- Study and develop new medical technologies to help improve diagnosis, treatment and care
- Use scientific knowledge and techniques to make a real impact on people's lives
- Progression routes to senior roles within the NHS and private medicine
As a medical physicist, you'll combine science with medicine in a field known as healthcare science or clinical science.
- Developing and testing new systems to help investigate patients' conditions
- Monitoring equipment to make sure it's accurate, safe and well-maintained
- Training hospital staff
- Planning treatment programmes and explaining procedures to patients
- Carrying out procedures and analysing test results
- Using computer simulations and mathematical modelling in research and development work
You'll work closely with medical professionals like doctors, radiographers and medical physics technicians.
You could work in a laboratory, or in an NHS private hospital.
For this role, you'll need knowledge of maths and biology, thinking and reasoning skills, thoroughness and attention to detail, excellent verbal communication skills, good initiative, analytical thinking skills, and the ability to work well with others.
To become a medical physicist, you'll need a first or upper second class honours degree that includes a high level of physics, such as applied physics, physics and mathematics, or astrophysics.

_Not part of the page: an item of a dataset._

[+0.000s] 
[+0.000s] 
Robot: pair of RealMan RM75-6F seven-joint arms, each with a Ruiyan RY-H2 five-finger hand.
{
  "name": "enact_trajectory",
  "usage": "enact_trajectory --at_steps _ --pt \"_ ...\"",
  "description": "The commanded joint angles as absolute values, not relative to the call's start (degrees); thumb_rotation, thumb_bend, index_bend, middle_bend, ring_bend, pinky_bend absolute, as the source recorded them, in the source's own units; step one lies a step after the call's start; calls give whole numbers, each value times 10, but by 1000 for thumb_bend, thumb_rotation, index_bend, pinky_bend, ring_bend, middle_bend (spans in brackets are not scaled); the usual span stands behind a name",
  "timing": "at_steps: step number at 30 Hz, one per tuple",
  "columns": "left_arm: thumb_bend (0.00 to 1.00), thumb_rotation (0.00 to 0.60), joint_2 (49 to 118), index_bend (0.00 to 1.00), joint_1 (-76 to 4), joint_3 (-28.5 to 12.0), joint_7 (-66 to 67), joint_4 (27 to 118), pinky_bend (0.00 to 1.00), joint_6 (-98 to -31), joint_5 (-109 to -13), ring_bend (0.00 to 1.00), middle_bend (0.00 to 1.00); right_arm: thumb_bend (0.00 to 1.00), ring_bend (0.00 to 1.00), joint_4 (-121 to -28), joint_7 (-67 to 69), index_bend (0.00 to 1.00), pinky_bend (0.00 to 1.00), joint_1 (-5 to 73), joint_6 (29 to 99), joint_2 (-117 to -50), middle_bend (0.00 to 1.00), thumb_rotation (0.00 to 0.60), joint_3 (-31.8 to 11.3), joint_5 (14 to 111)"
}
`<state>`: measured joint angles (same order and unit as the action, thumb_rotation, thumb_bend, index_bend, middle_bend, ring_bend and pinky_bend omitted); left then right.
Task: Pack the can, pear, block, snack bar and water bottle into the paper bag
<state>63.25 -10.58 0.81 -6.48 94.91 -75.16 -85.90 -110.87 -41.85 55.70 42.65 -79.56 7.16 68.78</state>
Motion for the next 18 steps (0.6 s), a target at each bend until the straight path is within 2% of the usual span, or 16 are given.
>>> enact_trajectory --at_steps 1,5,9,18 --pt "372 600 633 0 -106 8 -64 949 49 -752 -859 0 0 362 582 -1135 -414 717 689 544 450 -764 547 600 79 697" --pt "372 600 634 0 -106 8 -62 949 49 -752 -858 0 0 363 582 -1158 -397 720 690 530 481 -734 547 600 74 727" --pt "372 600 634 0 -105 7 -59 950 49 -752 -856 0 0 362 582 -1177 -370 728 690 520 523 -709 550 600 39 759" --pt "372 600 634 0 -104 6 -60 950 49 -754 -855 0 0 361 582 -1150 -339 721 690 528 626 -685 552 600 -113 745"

Then you would complete the 3-year NHS Scientist Training Programme. You could also complete a postgraduate master's qualification in a relevant subject like theoretical physics.
If you don't have a degree level qualification, you can apply for the NHS Practitioner Training Programme (PTP). You would study for a degree in healthcare science, which includes work-based training, then continue to specialise in medical physics.
You can also get into this role through a degree apprenticeship as a healthcare science practitioner.
You could go on to lead a department, work in higher education, research, or in the medical equipment manufacturing industry.